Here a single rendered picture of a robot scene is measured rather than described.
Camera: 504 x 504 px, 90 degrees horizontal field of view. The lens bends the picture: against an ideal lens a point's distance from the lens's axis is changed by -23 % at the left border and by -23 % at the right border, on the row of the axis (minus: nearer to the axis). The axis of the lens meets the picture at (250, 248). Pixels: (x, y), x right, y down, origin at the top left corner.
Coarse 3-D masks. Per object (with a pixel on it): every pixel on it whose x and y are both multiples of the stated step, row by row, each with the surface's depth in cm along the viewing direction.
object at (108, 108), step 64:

***

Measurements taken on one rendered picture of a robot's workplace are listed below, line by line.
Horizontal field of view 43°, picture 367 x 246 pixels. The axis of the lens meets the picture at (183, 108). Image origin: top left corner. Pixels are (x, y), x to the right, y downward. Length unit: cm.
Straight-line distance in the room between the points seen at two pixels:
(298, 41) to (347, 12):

***

◆ Task brief: In the listing above, find the line with "Straight-line distance in" and the line with "(298, 41) to". Output those two lines and every line between them, exactly as written.

◆ Written response:
Straight-line distance in the room between the points seen at two pixels:
(298, 41) to (347, 12):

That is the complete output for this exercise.